**What is being asked:** The response must reproduce exactly every line of the material below holding the word "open".

----

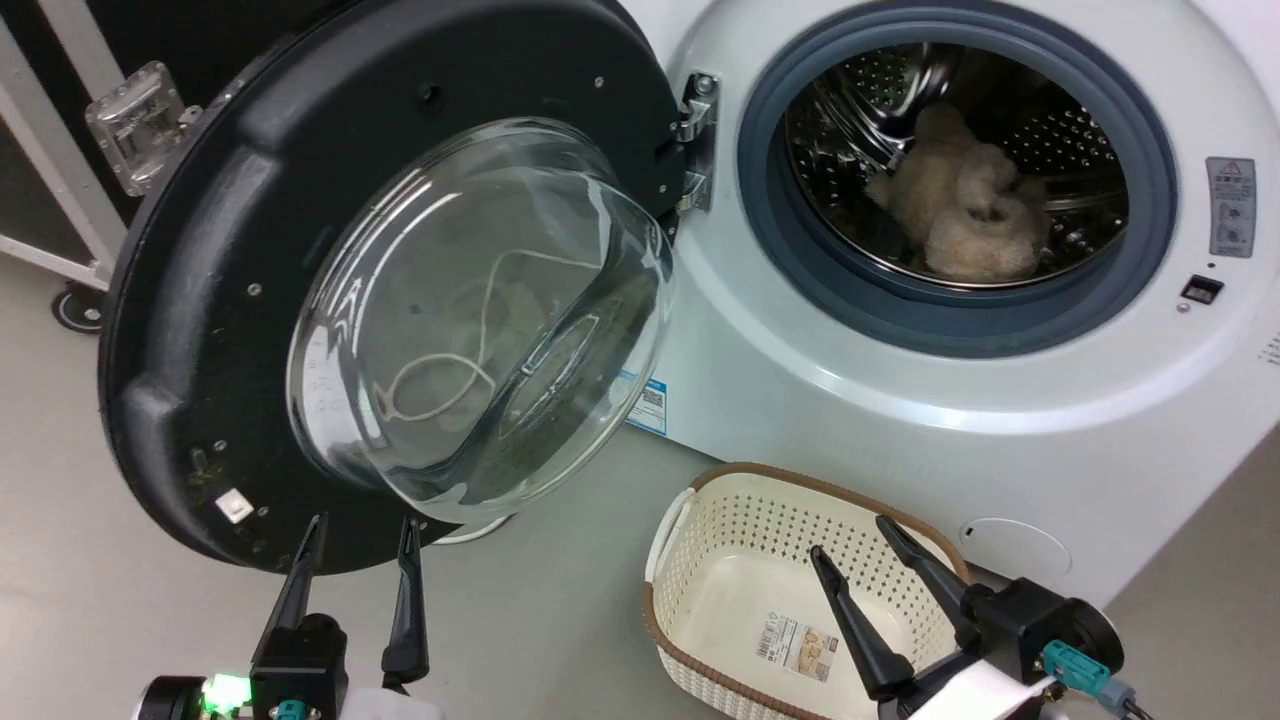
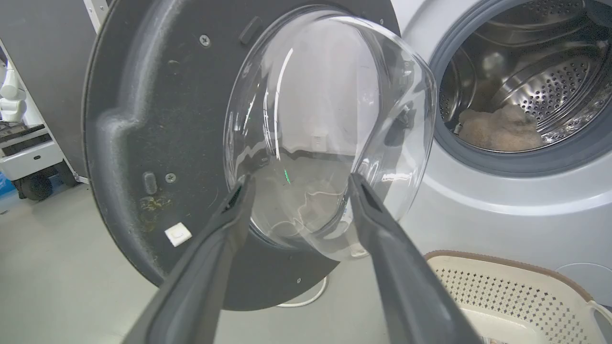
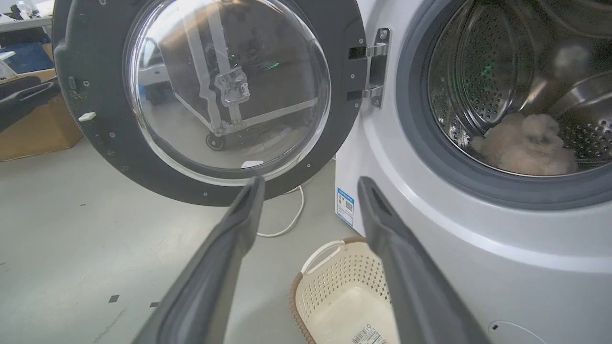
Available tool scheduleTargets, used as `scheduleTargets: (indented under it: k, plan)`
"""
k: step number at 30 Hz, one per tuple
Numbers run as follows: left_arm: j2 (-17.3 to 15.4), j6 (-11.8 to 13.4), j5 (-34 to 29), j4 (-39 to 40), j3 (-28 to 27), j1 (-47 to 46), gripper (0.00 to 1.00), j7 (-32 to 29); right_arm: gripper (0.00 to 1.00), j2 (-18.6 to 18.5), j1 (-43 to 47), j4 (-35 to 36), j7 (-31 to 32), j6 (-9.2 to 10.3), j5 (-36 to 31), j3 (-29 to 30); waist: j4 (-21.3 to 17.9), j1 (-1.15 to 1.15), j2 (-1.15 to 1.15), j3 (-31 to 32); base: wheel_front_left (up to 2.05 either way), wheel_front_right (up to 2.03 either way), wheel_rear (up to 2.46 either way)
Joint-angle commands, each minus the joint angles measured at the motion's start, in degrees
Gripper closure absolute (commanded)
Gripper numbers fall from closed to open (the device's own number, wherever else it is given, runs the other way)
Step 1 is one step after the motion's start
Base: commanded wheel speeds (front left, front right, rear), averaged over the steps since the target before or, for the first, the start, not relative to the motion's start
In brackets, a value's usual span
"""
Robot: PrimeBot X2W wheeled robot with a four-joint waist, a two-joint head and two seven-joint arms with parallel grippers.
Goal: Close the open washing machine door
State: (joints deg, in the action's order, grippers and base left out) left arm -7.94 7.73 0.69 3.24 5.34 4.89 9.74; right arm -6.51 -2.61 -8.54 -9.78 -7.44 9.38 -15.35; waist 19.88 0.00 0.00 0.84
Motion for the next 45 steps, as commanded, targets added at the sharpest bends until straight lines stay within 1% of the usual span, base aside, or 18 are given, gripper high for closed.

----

**Reply:**
Gripper numbers fall from closed to open (the device's own number, wherever else it is given, runs the other way)
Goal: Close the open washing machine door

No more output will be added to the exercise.